Try it: Word for word, retype the entire listing.

Data:
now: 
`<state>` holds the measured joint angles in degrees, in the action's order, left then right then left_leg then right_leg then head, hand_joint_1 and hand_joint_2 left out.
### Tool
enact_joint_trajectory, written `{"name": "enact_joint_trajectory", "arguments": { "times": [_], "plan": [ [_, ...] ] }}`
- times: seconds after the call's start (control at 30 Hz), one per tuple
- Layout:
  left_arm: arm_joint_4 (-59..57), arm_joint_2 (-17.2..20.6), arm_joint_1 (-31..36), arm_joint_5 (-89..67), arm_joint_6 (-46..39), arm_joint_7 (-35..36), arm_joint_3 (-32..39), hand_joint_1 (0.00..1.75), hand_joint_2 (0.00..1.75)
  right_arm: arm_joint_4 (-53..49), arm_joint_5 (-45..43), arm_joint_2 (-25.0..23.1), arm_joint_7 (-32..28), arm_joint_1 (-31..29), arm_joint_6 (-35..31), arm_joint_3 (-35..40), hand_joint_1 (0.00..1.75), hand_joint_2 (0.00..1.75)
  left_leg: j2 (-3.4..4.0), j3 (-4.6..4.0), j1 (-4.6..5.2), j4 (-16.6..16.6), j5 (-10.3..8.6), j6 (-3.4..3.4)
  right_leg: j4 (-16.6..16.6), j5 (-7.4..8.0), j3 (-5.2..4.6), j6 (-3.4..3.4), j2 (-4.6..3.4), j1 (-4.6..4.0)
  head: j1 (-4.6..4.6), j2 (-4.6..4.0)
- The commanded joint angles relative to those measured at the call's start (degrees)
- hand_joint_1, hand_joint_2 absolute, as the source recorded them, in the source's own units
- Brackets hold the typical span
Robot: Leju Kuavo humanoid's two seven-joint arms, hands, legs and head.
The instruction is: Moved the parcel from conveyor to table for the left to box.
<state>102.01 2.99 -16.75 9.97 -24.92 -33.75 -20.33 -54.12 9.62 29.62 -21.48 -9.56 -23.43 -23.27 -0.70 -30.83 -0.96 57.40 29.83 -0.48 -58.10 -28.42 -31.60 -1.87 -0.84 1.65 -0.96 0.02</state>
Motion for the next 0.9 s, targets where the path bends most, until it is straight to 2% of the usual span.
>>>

Answer to this problem:
now: 
`<state>` holds the measured joint angles in degrees, in the action's order, left then right then left_leg then right_leg then head, hand_joint_1 and hand_joint_2 left out.
### Tool
enact_joint_trajectory, written `{"name": "enact_joint_trajectory", "arguments": { "times": [_], "plan": [ [_, ...] ] }}`
- times: seconds after the call's start (control at 30 Hz), one per tuple
- Layout:
  left_arm: arm_joint_4 (-59..57), arm_joint_2 (-17.2..20.6), arm_joint_1 (-31..36), arm_joint_5 (-89..67), arm_joint_6 (-46..39), arm_joint_7 (-35..36), arm_joint_3 (-32..39), hand_joint_1 (0.00..1.75), hand_joint_2 (0.00..1.75)
  right_arm: arm_joint_4 (-53..49), arm_joint_5 (-45..43), arm_joint_2 (-25.0..23.1), arm_joint_7 (-32..28), arm_joint_1 (-31..29), arm_joint_6 (-35..31), arm_joint_3 (-35..40), hand_joint_1 (0.00..1.75), hand_joint_2 (0.00..1.75)
  left_leg: j2 (-3.4..4.0), j3 (-4.6..4.0), j1 (-4.6..5.2), j4 (-16.6..16.6), j5 (-10.3..8.6), j6 (-3.4..3.4)
  right_leg: j4 (-16.6..16.6), j5 (-7.4..8.0), j3 (-5.2..4.6), j6 (-3.4..3.4), j2 (-4.6..3.4), j1 (-4.6..4.0)
  head: j1 (-4.6..4.6), j2 (-4.6..4.0)
- The commanded joint angles relative to those measured at the call's start (degrees)
- hand_joint_1, hand_joint_2 absolute, as the source recorded them, in the source's own units
- Brackets hold the typical span
Robot: Leju Kuavo humanoid's two seven-joint arms, hands, legs and head.
The instruction is: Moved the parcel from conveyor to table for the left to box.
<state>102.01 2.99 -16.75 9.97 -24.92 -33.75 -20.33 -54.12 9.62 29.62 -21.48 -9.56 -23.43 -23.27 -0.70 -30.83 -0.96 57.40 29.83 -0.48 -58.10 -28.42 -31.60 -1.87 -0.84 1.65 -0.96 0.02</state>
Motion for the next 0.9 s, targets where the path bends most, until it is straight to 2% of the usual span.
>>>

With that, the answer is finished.